"Citizens," said Castillon when he saw Lebrenn, "I rise to a motion! In order to lose as little time as possible, and in order to hear friend John without halting the work, let us set aside for an hour our hammers and files, and put in the time fitting or polishing our pieces. That will make practically no noise, and in this way we shall not be idling, and still can hear friend John in comfort."
"The motion is carried!" cried the workmen. In a few moments the bustle, consequent on the change of occupations, was over, and silence fell on the shop. John Lebrenn took his accustomed place, and speaking to several by name, thus addressed his companions:
"Brothers, we are on the eve of a great day, as beautiful, as decisive, as those of July 14 and August 10. This day will save, I hope, the Revolution, the Republic, and France, now more seriously threatened than ever. And moreover, it is also my firm hope that not a drop of blood will be shed. The law and the national Representatives will be respected, the people will know how to rise to the grandeur of its mission and overcome its adversaries no longer by force of arms, but by its moral influence. My language surprises you, men of action that you are."
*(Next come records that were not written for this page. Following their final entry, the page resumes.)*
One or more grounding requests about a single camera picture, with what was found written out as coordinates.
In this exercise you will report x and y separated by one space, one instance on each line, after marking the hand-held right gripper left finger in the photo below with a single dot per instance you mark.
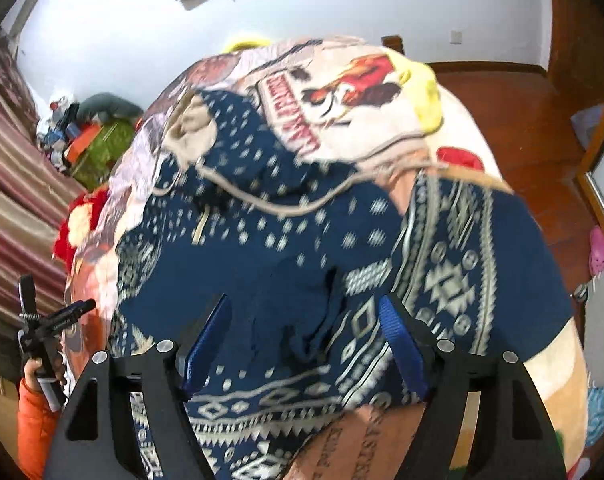
206 345

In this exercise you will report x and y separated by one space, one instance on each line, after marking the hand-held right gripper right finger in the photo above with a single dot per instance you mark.
402 345

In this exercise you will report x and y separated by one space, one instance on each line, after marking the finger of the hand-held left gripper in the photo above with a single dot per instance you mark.
74 312
26 292

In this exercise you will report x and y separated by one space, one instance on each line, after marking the navy patterned hooded garment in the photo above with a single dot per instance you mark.
307 220

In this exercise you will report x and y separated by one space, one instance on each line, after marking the person's left forearm orange sleeve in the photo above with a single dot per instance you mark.
34 425

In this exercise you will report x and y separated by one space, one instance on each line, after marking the person's left hand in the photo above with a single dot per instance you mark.
31 372

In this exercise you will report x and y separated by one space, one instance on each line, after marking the red fluffy cloth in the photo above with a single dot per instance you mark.
74 230

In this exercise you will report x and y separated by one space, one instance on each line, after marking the striped curtain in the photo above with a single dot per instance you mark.
11 160

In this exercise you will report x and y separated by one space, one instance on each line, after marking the green and red cloth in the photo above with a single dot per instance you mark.
99 152

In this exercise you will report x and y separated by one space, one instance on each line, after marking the printed blanket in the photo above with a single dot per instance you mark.
557 375

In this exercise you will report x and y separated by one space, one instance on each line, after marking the orange box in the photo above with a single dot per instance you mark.
84 141

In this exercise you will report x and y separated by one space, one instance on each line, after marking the pile of small clutter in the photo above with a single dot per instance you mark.
56 120

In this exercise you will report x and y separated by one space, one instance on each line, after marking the grey plush toy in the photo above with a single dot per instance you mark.
106 105

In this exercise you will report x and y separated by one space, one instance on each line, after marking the pink slipper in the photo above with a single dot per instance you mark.
599 250

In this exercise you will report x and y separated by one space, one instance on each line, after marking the yellow cloth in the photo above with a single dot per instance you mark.
429 105

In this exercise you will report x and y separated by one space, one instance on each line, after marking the pale purple bag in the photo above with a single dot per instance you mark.
589 125

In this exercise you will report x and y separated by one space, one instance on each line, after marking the wooden bedpost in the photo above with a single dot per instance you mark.
393 44

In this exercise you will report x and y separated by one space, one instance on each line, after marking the wooden door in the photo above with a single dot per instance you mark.
582 35

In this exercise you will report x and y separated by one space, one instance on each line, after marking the white wall socket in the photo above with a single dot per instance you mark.
456 36
"My faith, yes, friend John. But after all, if one can win without a fight, that is so much gained. It makes for peace."
"The victory will only be the purer for it. But, in order that you may understand the significance of the events now on the threshold, we must first take up those which have preceded. You know, my friends, and it is one of the greatest misfortunes of the times, that the Convention chosen by the people to proclaim the Republic and to arraign and judge Louis Capet has been, from the beginning of its existence, divided by party rivalries. The party leaders, the Mountainists, the Moderates, or the Girondins, are all more or less guilty of the same fault, I ought to say the same crime; for, forgetting the public weal, or confounding it with their own personalities, they have lost precious time reciprocally accusing one another of treason. Thus Capet's trial was dragged out over four months. The new Constitution is hardly drafted. National education is as yet but a project. Finally, if they have accepted the compulsory tax of a thousand million on the rich, and have established a maximum of wealth, we still await the laws to complete the emancipation of the proletariat by decreeing the right to the common possession of the instruments of production, for all citizens, male and female."
"We agree with you, friend John. The bourgeoisie has gotten its part of the Revolution, namely, justice; but Jacques Bonhomme has still the half of his to get. He has won political rights, universal suffrage, and the Republic—that is good, it is something, but it is not all. One must eat to live, and in order to eat one must have at his disposal either work or the tool with which to produce the necessaries of life. To the peasant the land, to the workman the tool. To each his part in the common property."
"Whose the fault, my friends, if our legitimate hopes have not been fulfilled?"
"By my pipe, friend John, the fault is in the delays of the Convention; that is clear as day."
"Whence it follows, that if we had chosen better Representatives we would never have had to suffer the delays which now bear so harmfully upon us. If the Convention has not up to now completed the emancipation of us proletarians, the fault lies with our lack of discernment in choosing our Representatives. You follow my reasoning? Now let us come to the conclusion."
"In fact, that is true enough, friend John. But, after all, if we made a bad choice, on whom can it be blamed?"